Monday, Apr. 25, 1932

Snapshots & Salutes

Harrowing was the experience related last week by a young cameraman employed by Soyuzjoto, the State Photographic Trust. Assigned to picture Moscow's All-Union Industrial Academy, he had been ordered to "pick out and photograph some interesting student types." Boldly therefore the cameraman looked over both male and female students.

"You look interesting," he told a young woman who was bending over a retort, heating it gently with a darting Bunsen flame. "Just keep that pose and I'll snap you as you are."

Instead the young woman turned her back, sat down and began to write in her notebook.

"I'm from Soyuzfoto, you know," persisted the cameraman importantly, "and I have my orders. If you please now. Comrade Student, resume your pose."

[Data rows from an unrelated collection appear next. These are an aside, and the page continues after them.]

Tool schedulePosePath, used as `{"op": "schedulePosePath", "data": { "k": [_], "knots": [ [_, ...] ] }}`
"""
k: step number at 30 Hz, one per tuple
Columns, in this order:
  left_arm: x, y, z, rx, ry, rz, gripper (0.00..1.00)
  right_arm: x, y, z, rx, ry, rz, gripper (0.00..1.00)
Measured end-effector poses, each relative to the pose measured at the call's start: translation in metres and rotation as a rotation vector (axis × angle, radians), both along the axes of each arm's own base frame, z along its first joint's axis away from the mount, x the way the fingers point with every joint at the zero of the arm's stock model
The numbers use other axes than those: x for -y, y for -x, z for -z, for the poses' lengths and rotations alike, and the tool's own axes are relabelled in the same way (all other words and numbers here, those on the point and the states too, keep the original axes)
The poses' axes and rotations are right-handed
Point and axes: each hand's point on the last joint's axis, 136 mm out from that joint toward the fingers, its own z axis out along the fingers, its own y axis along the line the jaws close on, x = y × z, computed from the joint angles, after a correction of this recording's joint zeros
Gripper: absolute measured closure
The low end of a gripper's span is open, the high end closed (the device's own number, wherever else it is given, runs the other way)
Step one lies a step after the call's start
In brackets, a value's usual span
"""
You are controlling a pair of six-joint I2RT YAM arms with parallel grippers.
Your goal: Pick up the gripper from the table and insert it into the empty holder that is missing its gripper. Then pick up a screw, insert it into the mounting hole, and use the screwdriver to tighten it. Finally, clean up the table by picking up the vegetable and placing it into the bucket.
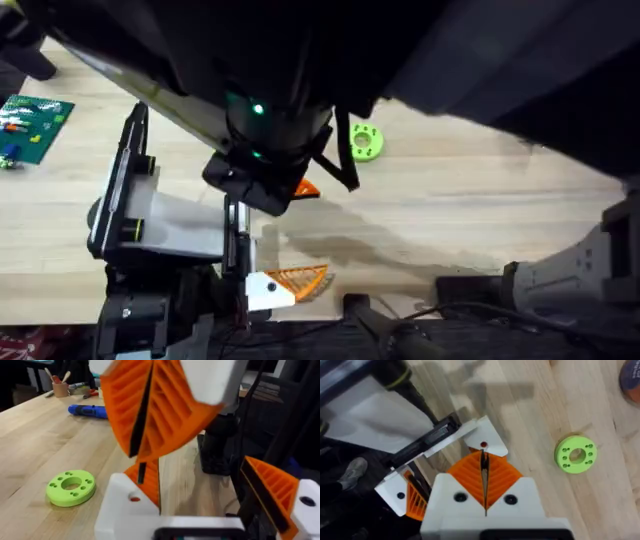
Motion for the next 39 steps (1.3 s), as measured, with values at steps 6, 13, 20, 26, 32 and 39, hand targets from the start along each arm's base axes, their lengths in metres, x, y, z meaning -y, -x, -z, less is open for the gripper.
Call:
{"op": "schedulePosePath", "data": {
  "k": [6,13,20,26,32,39],
  "knots": [
    [0.0,0.0,0.0,0.0,0.0,0.0,0.012,0.0,0.0,0.0,0.0,0.001,0.0,0.994],
    [0.0,0.0,0.0,0.0,0.0,0.0,0.012,-0.005,-0.002,0.013,-0.013,0.034,0.0,0.994],
    [0.0,-0.001,0.0,-0.021,0.001,-0.007,0.012,-0.006,-0.003,0.024,-0.025,0.065,0.0,0.995],
    [0.0,-0.001,0.0,-0.021,0.001,-0.007,0.012,-0.006,-0.003,0.024,-0.024,0.065,0.0,0.995],
    [0.0,-0.001,0.0,-0.021,0.001,-0.006,0.012,-0.011,-0.005,0.022,-0.016,0.045,0.0,0.995],
    [0.0,-0.001,0.0,-0.017,0.0,-0.005,0.012,-0.016,-0.007,0.021,-0.009,0.025,0.0,0.995]
  ]
}}
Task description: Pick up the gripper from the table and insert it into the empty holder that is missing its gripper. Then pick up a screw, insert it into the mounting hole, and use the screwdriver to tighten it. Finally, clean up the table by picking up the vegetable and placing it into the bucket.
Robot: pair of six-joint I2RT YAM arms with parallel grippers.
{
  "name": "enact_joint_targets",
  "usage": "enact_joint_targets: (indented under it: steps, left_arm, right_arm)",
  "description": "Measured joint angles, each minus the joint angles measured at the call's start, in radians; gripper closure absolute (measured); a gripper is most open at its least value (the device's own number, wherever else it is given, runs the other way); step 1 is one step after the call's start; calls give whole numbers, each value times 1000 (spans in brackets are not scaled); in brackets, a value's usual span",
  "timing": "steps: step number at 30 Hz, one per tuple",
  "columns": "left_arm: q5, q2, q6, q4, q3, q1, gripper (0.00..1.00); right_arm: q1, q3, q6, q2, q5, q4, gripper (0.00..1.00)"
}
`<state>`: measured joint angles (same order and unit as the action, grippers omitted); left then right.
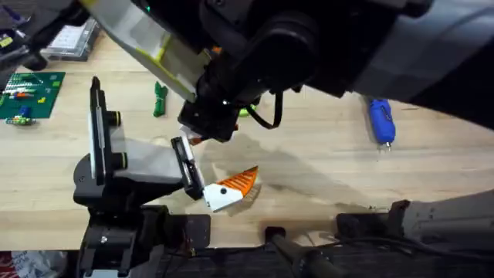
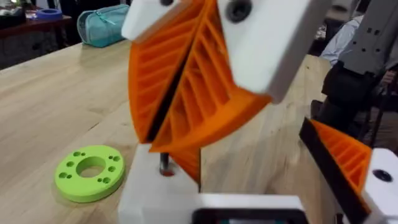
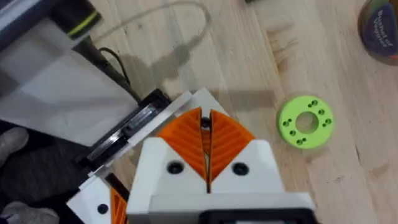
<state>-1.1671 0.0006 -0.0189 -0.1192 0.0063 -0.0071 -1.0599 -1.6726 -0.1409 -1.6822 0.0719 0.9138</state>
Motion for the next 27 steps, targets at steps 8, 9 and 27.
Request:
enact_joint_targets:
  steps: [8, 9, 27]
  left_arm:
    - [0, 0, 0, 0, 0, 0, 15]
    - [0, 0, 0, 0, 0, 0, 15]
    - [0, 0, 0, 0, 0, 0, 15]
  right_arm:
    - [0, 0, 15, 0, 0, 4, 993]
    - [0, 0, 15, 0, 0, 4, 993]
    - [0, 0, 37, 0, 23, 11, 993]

Furious, flushing darkly, the Comrade Student slammed shut her notebook, jumped up and left the classroom. Whispered another student to the cameraman whose importance instantly collapsed. "Get out. Comrade Photographer, and get out quick! Don't you know she's Mrs. Stalin?"

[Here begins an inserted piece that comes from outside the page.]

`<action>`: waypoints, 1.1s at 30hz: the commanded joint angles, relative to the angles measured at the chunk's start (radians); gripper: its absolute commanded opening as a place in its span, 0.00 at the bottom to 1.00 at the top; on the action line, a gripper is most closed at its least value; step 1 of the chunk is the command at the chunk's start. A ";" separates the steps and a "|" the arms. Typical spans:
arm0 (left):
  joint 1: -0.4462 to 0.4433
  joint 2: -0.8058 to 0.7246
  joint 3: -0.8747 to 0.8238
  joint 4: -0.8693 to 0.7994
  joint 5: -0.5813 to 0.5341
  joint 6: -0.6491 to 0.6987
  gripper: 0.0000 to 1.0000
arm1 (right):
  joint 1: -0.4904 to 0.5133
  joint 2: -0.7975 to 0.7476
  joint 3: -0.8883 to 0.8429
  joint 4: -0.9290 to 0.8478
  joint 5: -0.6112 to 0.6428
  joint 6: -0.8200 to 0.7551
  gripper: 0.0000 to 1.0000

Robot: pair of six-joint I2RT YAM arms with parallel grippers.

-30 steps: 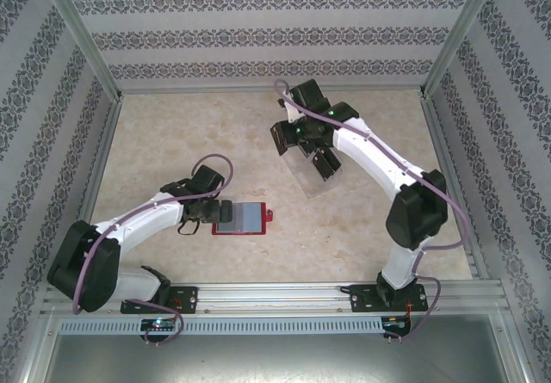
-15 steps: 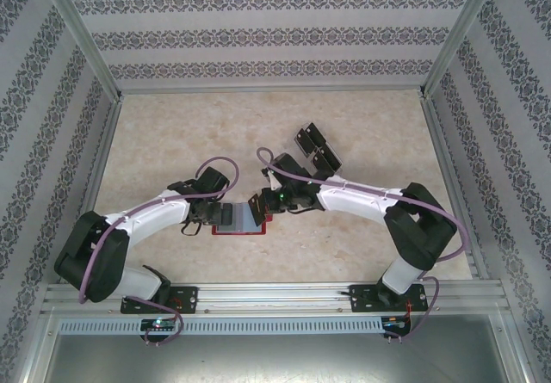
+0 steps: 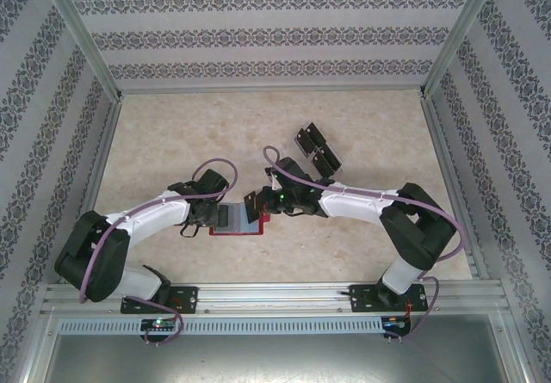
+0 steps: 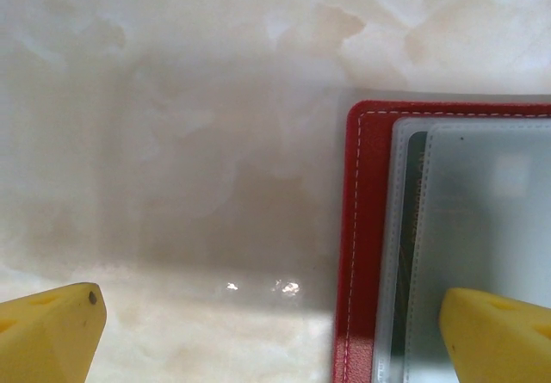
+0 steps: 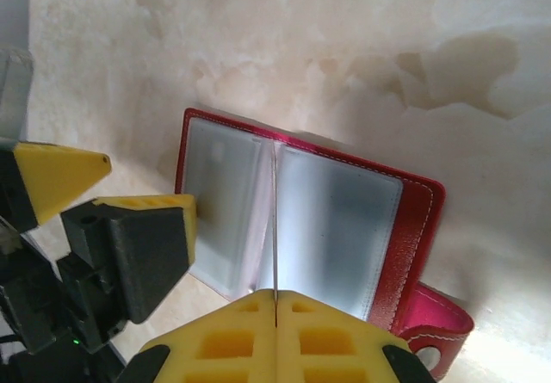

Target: Put the credit cards into the card holder

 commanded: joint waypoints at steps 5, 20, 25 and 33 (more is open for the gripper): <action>-0.008 -0.003 -0.022 -0.059 -0.034 -0.025 1.00 | 0.018 0.027 -0.053 0.162 -0.023 0.109 0.00; -0.008 0.015 -0.022 -0.057 -0.029 -0.035 1.00 | 0.077 0.080 -0.195 0.469 0.057 0.284 0.00; -0.008 0.019 -0.021 -0.057 -0.029 -0.036 1.00 | 0.084 0.110 -0.206 0.532 0.063 0.319 0.00; -0.008 0.019 -0.023 -0.057 -0.025 -0.039 1.00 | 0.086 0.143 -0.208 0.581 0.063 0.340 0.00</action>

Most Russians have never seen either Mrs. Stalin or her picture (TIME, April 11). The Soviet Press has not printed her name (Nadya Alliluieva). When she married Dictator Stalin 13 years ago that fact was neither published in Russia nor discovered at the time by foreign newshawks in Moscow.

Soviet papers print no news of births, marriages or deaths--except on rare occasions when an illustrious Comrade dies. Last week all Moscow flew the Soviet mourning flag (red with a black border) and even Dictator Stalin turned out for the funeral of Professor Michael Nikolaivitch Pokrovsky.

Unknown except to radicals, Professor Pokrovsky was mourned last week as "the leading historian of the Russian Revolution." Past an honor guard of Red cavalrymen with drawn sabres the professor's cremated ashes were borne to a niche cut in the Kremlin wall behind Lenin's Tomb, popped in and covered with a bronze tablet while Red soldiers fired a three-volley salute.